■ INFORMATION SUPPLIED ■
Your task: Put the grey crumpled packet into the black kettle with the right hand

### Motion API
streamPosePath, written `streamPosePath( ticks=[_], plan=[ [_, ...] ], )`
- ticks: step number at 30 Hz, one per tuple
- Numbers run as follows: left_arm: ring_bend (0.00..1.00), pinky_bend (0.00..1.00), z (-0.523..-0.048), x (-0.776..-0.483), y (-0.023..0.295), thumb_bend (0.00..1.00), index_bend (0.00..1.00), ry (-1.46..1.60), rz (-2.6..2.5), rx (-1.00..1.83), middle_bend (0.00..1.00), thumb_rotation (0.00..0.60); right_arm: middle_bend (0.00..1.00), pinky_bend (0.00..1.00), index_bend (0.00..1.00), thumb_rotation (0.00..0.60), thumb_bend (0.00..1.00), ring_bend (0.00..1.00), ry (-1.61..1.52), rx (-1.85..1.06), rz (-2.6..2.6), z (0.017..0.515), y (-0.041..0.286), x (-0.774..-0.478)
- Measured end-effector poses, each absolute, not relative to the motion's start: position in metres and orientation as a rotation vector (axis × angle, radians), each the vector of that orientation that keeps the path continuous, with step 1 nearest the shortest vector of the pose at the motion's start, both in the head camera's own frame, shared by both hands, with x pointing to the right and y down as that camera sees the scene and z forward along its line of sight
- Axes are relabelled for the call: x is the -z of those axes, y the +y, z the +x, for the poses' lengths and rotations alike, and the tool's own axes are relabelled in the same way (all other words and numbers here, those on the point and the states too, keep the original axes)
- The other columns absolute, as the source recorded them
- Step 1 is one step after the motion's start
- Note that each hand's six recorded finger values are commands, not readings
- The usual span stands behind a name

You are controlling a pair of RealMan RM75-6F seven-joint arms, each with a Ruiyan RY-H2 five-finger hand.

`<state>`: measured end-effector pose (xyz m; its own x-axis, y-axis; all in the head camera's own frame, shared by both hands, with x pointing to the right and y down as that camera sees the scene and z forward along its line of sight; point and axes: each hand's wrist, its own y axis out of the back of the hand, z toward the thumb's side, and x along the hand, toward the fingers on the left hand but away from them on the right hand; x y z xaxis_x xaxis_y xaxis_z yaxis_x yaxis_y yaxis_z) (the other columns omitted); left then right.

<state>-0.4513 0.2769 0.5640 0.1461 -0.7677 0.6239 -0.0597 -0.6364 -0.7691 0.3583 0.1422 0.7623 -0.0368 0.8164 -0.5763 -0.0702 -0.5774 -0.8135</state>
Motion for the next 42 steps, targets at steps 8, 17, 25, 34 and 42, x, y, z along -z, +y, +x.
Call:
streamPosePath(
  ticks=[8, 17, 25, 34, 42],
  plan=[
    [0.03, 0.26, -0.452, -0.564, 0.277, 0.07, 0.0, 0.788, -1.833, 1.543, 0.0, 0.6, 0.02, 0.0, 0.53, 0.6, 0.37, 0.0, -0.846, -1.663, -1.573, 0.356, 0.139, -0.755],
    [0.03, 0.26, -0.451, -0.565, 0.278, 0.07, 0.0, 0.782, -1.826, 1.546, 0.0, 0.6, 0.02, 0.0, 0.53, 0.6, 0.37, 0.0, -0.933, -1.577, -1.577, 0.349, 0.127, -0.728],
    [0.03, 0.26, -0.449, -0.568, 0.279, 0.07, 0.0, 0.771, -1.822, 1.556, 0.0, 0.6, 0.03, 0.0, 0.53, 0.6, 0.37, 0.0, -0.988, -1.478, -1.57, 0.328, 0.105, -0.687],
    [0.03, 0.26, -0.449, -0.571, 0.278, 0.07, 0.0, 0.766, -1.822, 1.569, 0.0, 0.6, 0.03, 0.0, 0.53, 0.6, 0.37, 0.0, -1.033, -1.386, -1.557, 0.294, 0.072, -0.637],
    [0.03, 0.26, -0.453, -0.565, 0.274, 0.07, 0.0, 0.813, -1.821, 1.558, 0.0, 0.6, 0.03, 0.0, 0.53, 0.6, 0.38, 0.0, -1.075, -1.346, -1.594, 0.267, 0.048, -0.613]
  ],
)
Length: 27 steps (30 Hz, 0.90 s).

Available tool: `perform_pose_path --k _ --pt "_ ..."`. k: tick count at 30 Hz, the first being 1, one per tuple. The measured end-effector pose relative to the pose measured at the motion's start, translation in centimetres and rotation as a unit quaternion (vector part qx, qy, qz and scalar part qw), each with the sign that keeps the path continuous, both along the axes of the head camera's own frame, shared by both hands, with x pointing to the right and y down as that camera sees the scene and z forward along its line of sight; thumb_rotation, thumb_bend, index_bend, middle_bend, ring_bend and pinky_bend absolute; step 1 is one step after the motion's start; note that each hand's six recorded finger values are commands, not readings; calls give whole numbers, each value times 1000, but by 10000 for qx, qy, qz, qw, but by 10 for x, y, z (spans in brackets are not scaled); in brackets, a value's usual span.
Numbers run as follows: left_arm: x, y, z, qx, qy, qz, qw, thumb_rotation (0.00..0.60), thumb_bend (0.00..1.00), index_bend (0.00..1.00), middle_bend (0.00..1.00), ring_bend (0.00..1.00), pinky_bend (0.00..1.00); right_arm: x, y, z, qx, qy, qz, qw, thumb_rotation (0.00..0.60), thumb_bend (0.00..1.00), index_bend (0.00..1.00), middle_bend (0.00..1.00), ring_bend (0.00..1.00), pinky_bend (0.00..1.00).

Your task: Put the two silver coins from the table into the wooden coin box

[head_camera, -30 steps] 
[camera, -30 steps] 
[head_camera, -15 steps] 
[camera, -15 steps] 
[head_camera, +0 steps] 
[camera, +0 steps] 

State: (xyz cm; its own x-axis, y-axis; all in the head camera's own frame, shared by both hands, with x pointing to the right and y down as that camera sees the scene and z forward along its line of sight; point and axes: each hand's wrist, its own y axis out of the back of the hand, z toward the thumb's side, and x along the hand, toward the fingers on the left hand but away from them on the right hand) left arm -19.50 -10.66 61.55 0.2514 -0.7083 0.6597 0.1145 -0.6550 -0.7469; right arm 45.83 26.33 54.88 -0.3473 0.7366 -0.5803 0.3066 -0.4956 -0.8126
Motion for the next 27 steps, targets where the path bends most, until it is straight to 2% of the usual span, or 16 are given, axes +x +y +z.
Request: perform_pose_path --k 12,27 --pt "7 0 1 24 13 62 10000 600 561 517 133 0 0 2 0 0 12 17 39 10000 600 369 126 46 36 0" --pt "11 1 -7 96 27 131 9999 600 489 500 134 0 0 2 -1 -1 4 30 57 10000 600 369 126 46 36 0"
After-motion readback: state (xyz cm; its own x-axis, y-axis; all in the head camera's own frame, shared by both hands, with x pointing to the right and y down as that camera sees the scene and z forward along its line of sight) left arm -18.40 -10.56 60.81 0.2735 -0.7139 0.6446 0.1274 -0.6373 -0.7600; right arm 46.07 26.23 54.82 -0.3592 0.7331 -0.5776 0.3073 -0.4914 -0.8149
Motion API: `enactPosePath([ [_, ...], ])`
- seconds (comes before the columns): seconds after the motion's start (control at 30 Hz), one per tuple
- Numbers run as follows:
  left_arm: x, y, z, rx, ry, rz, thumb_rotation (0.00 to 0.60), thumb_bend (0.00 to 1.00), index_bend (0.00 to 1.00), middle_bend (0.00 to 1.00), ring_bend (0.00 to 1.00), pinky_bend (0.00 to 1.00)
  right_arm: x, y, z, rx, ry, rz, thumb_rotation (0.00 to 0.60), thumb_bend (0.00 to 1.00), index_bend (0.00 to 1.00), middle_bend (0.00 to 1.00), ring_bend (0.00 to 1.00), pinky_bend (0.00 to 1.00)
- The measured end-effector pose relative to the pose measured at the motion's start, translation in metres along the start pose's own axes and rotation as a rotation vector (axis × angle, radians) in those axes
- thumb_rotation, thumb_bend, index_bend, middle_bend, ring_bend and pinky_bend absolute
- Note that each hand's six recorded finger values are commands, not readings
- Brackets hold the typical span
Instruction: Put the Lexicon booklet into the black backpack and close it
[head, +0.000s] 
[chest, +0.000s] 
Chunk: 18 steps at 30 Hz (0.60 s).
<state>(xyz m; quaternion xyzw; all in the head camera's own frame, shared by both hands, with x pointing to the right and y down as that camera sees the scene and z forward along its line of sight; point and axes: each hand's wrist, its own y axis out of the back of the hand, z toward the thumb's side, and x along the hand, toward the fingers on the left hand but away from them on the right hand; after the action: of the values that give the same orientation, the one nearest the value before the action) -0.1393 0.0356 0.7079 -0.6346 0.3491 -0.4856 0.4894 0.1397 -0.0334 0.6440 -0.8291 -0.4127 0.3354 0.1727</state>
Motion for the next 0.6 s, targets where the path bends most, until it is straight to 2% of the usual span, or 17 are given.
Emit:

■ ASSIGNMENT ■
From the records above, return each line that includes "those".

■ ANSWER TO THIS EXERCISE ■
- Axes are relabelled for the call: x is the -z of those axes, y the +y, z the +x, for the poses' lengths and rotations alike, and the tool's own axes are relabelled in the same way (all other words and numbers here, those on the point and the states too, keep the original axes)
- The measured end-effector pose relative to the pose measured at the motion's start, translation in metres along the start pose's own axes and rotation as a rotation vector (axis × angle, radians) in those axes

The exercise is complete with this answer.